Prinsip distribusi dalam Ekonomi Islam, dimana setiap muslim yang kekayaannya melebihi tingkat tertentu (nisbah) diwajibkan membayar sebagian hartanya untuk orang miskin dan orang yang memerlukan.  Pengeluaran tersebut pajak keagamaan yang disebut zakat. Ketentuan pendistribusian zakat tersebut tidak dapat diubah. Pihak-pihak penerima zakat tersebut dapat diuraikan secara detil kepada :
1.      Orang Miskin yaitu orang tua atau orang cacat yang tidak memperoleh pendapatan untuk keperluan sehari-hari.
2.      Penganggur yang belum memperoleh pendapatan, pengungsi yang menghindari penindasan di negara asalnya.
3.      Orang yang membutuhkan.
4.      Seseorang yang tidak cukup pendapatan untuk memenuhi kebutuhan dasarnya.
5.      Petugas Pengumpul Zakat termasuk didalamnya pengumpul,  pesuruh, pencatat, pembagi, penyimpan dan pemegang buku yang terlibat dengan pengumpulan zakat.

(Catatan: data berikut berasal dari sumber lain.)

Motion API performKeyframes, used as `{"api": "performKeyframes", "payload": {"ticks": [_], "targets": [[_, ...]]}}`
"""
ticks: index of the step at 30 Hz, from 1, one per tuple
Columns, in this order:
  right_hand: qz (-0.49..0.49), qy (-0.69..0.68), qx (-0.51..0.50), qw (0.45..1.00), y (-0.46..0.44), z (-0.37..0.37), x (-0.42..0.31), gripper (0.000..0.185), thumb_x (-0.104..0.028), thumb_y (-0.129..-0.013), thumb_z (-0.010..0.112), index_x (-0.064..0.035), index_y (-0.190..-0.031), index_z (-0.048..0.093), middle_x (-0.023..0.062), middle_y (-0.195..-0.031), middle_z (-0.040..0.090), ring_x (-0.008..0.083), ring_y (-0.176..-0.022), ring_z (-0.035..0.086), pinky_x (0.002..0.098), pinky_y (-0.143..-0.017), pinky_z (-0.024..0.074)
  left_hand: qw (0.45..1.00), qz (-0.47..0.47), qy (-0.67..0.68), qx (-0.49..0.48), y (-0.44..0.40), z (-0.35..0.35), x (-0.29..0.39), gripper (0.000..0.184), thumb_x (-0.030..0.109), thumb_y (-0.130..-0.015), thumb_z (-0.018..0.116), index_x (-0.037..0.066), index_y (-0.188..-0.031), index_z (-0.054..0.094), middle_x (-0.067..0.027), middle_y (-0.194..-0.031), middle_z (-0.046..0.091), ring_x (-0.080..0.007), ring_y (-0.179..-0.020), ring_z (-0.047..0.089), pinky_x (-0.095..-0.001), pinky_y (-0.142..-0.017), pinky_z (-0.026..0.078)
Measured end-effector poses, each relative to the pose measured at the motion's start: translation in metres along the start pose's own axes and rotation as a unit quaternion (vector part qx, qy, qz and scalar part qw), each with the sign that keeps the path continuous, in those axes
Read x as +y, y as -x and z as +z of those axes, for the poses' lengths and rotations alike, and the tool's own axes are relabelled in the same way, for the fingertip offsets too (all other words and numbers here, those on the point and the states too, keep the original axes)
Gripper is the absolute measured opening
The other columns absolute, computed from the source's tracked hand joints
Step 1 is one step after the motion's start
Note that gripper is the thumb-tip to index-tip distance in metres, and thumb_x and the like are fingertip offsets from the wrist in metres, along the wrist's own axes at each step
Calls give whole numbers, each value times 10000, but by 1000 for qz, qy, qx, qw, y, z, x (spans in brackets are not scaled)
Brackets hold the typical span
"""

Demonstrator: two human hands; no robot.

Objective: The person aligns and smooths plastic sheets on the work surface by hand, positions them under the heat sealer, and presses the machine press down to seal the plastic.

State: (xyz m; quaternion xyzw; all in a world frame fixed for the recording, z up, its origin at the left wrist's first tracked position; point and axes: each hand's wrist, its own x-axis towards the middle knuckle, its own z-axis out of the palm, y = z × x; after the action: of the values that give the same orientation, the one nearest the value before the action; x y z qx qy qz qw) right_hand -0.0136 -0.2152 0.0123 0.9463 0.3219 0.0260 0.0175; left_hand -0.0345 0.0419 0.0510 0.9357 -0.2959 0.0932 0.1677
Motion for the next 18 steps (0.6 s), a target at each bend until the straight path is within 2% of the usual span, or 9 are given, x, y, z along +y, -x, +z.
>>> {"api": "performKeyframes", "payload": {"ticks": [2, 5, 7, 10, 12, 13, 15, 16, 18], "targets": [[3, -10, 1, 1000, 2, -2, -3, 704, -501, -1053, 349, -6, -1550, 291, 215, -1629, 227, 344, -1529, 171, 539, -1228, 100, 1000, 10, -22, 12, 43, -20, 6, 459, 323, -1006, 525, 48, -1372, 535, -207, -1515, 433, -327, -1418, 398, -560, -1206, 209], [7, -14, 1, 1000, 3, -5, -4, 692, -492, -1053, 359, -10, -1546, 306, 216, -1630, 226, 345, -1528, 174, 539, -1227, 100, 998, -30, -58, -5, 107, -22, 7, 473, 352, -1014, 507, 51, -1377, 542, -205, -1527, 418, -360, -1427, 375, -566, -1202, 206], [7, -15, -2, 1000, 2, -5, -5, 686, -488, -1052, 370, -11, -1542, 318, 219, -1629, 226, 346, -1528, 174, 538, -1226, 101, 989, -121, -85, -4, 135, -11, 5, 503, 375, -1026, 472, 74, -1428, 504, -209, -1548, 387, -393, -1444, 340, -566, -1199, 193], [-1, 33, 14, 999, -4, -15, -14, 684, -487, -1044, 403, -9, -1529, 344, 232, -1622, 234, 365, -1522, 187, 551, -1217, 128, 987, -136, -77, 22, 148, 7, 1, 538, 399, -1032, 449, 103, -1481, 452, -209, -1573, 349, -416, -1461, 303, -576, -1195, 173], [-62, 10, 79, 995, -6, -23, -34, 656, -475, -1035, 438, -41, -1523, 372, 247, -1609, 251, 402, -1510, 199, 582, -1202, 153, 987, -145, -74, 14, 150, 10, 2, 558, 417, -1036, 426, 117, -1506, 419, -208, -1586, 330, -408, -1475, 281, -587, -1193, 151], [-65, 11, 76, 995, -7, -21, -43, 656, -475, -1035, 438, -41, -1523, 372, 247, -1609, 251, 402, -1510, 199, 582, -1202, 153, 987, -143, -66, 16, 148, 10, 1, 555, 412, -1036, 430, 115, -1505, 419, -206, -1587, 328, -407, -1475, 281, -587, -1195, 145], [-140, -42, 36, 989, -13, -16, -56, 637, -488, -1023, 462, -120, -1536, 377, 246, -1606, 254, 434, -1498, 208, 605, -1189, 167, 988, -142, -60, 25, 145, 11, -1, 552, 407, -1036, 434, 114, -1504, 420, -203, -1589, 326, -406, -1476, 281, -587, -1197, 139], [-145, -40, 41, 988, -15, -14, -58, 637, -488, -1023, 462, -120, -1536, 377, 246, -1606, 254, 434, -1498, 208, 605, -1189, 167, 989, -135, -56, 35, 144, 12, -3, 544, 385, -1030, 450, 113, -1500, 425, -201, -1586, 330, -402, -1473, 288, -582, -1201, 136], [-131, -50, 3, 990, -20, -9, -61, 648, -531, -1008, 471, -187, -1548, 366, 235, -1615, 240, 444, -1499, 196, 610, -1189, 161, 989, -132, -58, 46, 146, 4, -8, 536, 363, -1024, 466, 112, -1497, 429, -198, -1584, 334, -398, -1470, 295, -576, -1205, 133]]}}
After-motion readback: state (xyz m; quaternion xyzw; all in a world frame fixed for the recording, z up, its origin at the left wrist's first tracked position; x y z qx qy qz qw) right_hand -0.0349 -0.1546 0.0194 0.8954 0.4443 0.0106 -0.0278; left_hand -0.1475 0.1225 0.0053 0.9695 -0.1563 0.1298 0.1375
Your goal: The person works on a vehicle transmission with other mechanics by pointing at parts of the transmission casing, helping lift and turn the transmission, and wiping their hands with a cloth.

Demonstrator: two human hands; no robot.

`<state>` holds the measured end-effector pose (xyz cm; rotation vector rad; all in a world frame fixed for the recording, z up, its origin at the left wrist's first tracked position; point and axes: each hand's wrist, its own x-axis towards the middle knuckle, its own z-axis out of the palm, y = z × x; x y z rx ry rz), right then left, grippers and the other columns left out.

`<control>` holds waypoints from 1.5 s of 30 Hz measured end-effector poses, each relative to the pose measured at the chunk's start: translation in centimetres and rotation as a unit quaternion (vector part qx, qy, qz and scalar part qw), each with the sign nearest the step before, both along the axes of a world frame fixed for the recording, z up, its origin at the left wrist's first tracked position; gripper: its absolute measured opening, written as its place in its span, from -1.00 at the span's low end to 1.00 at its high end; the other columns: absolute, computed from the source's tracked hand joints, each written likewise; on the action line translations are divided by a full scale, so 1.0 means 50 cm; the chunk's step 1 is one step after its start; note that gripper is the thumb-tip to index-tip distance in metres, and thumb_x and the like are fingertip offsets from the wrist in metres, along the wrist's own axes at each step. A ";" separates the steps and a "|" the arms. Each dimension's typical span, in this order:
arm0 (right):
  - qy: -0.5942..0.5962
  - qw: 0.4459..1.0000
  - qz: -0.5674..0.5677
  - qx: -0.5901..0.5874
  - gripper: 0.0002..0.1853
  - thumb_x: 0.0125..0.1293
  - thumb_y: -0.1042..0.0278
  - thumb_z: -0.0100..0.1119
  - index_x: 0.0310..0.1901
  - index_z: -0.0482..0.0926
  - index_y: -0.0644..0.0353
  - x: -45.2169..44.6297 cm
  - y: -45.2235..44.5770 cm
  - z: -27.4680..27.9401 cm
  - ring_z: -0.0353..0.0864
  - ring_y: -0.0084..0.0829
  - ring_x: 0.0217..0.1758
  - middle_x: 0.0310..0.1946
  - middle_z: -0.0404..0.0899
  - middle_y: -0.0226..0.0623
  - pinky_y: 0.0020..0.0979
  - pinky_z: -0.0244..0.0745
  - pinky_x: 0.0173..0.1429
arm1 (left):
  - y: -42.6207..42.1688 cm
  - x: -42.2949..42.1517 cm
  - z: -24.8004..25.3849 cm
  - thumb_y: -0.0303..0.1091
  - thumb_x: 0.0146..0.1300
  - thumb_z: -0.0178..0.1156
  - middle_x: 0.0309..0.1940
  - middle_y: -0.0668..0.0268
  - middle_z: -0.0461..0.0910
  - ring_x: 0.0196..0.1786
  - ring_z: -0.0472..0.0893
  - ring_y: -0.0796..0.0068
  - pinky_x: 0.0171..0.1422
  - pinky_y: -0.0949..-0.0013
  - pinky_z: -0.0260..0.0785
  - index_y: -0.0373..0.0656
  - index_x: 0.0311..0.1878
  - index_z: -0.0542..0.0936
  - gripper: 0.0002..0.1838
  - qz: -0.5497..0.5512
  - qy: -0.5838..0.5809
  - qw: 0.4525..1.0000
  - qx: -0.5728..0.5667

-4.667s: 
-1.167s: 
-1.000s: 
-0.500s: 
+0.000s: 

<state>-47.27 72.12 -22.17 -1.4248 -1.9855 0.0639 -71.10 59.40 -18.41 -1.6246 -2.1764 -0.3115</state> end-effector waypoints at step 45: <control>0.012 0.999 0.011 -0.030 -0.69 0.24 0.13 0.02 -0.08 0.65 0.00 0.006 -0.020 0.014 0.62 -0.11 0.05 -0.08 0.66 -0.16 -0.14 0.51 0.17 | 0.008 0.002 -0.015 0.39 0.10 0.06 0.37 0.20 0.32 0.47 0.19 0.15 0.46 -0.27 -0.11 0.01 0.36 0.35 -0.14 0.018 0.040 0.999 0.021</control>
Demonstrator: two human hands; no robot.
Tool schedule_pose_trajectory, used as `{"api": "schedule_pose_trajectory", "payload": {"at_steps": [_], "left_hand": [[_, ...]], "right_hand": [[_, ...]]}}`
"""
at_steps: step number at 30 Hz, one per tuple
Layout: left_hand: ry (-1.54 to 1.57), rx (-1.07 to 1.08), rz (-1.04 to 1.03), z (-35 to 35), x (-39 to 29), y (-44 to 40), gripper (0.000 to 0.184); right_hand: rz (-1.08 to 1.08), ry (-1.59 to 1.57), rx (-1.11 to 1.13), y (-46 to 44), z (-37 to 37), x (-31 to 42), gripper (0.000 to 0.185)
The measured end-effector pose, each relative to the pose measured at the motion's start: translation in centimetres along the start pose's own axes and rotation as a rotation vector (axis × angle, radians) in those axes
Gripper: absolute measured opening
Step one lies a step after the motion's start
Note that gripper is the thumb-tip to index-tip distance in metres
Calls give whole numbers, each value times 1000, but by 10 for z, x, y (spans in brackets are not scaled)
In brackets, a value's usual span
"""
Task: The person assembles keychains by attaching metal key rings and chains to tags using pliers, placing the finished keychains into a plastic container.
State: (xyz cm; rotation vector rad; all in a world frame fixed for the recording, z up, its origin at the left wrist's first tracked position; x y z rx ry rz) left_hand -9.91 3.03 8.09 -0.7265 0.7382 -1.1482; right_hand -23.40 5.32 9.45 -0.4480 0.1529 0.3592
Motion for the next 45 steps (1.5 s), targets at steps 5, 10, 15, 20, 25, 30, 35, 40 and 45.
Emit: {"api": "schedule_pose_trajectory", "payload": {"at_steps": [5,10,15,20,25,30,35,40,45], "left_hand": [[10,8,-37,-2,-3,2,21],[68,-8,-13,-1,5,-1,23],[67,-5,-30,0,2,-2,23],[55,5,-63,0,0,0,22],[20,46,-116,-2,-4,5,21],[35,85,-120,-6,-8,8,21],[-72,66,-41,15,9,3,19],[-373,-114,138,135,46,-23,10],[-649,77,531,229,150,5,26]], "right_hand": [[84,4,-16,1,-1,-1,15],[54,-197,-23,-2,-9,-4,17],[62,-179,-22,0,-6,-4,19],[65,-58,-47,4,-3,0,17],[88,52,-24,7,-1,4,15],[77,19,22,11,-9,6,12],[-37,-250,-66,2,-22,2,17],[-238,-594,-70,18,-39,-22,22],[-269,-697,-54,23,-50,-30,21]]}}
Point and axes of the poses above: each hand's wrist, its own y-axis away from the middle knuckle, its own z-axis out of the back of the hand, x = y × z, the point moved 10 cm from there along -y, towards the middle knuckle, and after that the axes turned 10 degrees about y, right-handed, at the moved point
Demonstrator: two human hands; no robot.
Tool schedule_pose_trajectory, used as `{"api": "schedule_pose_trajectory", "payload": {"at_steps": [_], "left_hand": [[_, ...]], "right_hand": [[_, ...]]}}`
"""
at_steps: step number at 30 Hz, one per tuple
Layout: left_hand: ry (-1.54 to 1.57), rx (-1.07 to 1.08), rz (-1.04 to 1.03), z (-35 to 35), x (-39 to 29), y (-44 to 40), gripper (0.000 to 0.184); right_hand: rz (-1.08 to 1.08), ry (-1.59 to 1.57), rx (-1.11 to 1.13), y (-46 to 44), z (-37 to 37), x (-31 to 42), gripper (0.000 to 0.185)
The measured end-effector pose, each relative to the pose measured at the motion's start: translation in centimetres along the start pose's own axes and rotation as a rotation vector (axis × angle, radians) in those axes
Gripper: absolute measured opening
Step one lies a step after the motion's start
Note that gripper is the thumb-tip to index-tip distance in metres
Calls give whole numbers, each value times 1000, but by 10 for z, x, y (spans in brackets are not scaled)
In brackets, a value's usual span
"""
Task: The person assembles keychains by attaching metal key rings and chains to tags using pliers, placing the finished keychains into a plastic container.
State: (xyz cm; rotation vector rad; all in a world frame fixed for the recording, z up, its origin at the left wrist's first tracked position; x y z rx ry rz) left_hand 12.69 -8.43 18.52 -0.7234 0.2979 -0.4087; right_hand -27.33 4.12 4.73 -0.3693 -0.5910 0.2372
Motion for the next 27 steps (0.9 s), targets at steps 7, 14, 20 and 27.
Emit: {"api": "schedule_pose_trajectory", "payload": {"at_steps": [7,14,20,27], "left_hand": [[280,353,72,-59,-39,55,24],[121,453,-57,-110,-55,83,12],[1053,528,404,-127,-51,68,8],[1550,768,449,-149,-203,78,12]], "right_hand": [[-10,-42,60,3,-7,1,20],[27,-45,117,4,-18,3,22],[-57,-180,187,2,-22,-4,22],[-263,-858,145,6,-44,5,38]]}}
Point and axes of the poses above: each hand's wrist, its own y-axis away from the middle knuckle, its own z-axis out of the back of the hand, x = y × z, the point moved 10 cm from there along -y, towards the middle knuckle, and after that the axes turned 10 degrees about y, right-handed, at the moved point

6.      Golongan Muallaf, orang yang baru masuk Islam yang memerlukan bantuan dan dorongan kehilangan kekayaan.
7.      Memerdekakan budak
8.      Orang yang berhutang, zakat digunakan untuk membantu orang yang berhutang bila pengutang tidak mempunyai kekayaan untuk melunasinya.
9.      Orang dalam perjalanan
Islam telah menetapkan sistem distribusi kekayaan diantara manusia dengan cara sebagai berikut:


a. Mekanisme Pasar
Mekanisme pasar adalah bagian terpenting dari konsep distribusi. Akan tetapi mekanisme ini akan berjalan dengan alami dan otomatis, jika konsep kepemilikan dan konsep pemanfaatan harta berjalan sesuai dengan hokum Islam. Sebab, dalam kehidupan ekonomi modern seperti saat ini, di mana produksi tidak menjadi jaminan konsumsi, melainkan hanya menjadi jaminan pertukaran saja, maka pengeluaran seseorang merupakan penghasilan bagi orang lain. Demikian pula sebaliknya.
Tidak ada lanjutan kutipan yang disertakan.